As he went, he rezzed the more powerful individuals, but left them in their homes for now. He’d need them later, but not for the stealth-serial-killing portion of his day.
One after another, the cannibals fell. Once or twice, one managed to make enough noise on the way out to rouse the neighbors, but all that meant was that Levi had to kill three or four cannibals in one house, instead of one or two at a time. Isa joined in whenever they were about to break stealth, not wanting to let the ruse up before they were ready for the real battle.
At last, they came to the house in the center of the village. This one was larger than all the rest of the houses. It was a ramshackle affair, but it nonetheless held a kind of authority that none of the rest of the houses had possessed. Levi paused at the backdoor, looking up at the huge construction. “Is this the mayor’s house, or something?”
“Could be,” Isa murmured. She looked it up and down. “I remember this house. Expect a fight.”
“Understood.” He glanced over his shoulder. He’d already wiped out the rest of the village. Except for the guards at the gates and on patrol, and whoever lived in this house, there wasn’t a cannibal alive.

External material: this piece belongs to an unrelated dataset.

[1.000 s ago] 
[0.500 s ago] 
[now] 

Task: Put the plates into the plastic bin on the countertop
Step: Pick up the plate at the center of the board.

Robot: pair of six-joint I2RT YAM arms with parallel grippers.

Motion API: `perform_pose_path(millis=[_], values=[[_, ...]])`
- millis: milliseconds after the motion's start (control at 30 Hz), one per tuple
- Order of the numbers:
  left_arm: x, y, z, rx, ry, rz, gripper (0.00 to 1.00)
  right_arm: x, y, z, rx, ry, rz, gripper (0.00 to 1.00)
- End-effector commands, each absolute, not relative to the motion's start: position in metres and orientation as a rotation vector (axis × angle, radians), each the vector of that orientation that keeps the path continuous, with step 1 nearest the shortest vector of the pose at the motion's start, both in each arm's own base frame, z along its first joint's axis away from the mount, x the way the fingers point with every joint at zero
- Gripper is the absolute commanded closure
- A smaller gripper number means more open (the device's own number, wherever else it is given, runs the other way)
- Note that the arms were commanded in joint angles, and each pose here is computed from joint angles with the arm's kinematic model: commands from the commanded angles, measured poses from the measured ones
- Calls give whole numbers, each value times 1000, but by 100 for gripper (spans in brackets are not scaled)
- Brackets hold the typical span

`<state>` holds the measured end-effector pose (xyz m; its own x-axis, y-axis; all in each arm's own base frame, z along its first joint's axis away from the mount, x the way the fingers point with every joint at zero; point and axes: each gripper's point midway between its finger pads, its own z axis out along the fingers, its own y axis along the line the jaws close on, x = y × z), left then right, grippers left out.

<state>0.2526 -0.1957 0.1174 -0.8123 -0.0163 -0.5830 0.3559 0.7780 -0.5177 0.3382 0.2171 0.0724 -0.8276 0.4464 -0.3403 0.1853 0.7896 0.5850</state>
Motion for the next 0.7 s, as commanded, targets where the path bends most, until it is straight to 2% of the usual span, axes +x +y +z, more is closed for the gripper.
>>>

It had been easy. Almost… too easy.
Either my level’s higher than I think, and these cannibals are weaker than Isa remembers—always possible—or something else is going on. And I don’t want to admit it, but I’ve had the sinking sensation that I missed something vital for a while now. Levi rubbed the back of his neck. Back home, he knew the streets like the back of his hand. He’d lived in his city, and it was his city. There were few who could claim to know it better than him. But here? Here he was a wanderer. A traveler, loose from his roots. And there were advantages to that, but also distinct disadvantages. Like a lack of situational knowledge. He had no idea who was who, or what was where.
He looked up at the building before him slowly, taking it in once more, then shook his head. It’s just the heebie-jeebies. There’s nothing wrong. Let’s polish off this village, finish the guards, and go find the boss.
He pushed the door open and stepped inside.